Mon étude a également révélé que cette désorientation persistait lorsque les gens retournaient au travail. Carol, une employée de casino, a expliqué avoir ressenti de l'anxiété à l'idée de s'être trop éloignée des rythmes de travail pendant son congé. Ses craintes étaient justifiées, car après 40 ans de travail, elle a trouvé difficile les tâches de timing à son retour au travail.
D'autres, au chômage, craignaient de ne pas pouvoir suivre les aspects sociaux de leur lieu de travail. Jenny, une régisseuse, craignait que ses plaisanteries ne soient pas "au sommet de son art" et qu'elle serait gênée par ses collègues si elle était trop lente à faire correspondre les répliques.
Le retour au travail impliquait également de rattraper le retard accumulé dans les tâches accumulées pendant le congé.
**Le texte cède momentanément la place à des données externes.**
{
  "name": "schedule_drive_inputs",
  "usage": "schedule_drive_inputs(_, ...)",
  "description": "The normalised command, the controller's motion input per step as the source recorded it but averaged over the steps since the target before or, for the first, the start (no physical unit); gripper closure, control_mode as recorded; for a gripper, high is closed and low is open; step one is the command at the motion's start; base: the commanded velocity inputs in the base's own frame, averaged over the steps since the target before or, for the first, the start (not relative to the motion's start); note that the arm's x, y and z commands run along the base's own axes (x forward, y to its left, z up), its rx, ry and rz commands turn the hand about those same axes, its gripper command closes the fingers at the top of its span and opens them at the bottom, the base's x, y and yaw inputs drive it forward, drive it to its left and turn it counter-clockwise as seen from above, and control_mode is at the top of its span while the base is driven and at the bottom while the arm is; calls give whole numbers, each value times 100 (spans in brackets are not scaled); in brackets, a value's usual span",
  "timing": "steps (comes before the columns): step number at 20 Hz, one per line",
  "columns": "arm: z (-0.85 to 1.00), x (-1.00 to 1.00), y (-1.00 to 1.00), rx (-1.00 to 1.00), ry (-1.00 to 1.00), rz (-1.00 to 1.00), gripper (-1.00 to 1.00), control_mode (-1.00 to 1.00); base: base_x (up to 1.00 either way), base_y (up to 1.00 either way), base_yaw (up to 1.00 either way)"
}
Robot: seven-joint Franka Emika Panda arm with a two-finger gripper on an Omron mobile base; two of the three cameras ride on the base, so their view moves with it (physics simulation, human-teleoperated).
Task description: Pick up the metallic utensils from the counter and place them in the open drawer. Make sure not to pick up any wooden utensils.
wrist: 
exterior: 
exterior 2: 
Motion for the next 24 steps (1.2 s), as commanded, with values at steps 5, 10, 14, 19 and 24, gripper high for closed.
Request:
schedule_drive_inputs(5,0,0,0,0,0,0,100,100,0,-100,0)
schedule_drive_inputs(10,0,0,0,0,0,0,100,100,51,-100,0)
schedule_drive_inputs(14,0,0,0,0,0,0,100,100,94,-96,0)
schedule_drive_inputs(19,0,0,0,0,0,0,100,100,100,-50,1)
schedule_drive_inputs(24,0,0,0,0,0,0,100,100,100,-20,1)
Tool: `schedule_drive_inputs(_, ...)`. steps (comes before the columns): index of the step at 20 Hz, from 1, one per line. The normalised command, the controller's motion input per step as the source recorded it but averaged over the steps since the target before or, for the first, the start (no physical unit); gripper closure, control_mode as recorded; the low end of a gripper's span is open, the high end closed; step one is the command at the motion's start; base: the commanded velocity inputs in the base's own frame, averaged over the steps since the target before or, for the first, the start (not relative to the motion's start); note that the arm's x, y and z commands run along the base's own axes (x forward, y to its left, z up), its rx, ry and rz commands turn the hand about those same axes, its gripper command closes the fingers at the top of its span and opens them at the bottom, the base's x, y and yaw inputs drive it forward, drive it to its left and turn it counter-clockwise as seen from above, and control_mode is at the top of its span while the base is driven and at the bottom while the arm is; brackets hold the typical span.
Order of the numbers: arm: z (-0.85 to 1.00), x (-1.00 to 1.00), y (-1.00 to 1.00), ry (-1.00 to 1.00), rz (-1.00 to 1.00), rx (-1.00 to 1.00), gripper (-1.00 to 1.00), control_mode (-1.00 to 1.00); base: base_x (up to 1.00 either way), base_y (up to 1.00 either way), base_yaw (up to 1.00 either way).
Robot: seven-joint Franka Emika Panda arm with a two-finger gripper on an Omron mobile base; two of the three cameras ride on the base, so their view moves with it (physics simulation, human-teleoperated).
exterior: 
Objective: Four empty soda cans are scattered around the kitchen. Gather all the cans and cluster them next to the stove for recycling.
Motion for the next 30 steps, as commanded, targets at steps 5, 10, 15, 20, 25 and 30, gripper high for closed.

Alexandra, optométriste, a expliqué à quel point sa nouvelle charge de travail lourde rendait son travail plus stressant qu'avant son congé.
Cette pause induite par la pandémie a révélé à quel point le travail fait partie intégrante de la vie de certaines personnes. Cette révélation a amené certains travailleurs de l'étude à réévaluer leur rapport au travail.
Caroline, une travailleuse caritative, a commencé à penser qu'elle avait consacré trop de temps et d'efforts à son employeur. À son retour au travail, comme beaucoup d'autres personnes, elle a commencé à « arrêter tranquillement » – ou à faire moins d'efforts. Pour Carlos, un scientifique en alimentation, le congé lui a fait comprendre que son employeur ne répondait pas à ses attentes, alors il a démissionné et a trouvé un autre travail.
Comme beaucoup de personnes participant à l'étude, Alison, qui a profité d'un congé pour apprendre à danser et à écrire de manière créative, a expliqué comment le temps l'a aidée à réviser son attitude envers le travail, en disant :« Avant, le travail était ma vie… J'ai réalisé que la vie n'était pas le travail. » /P>
Tous les participants à l'étude ont été anonymisés.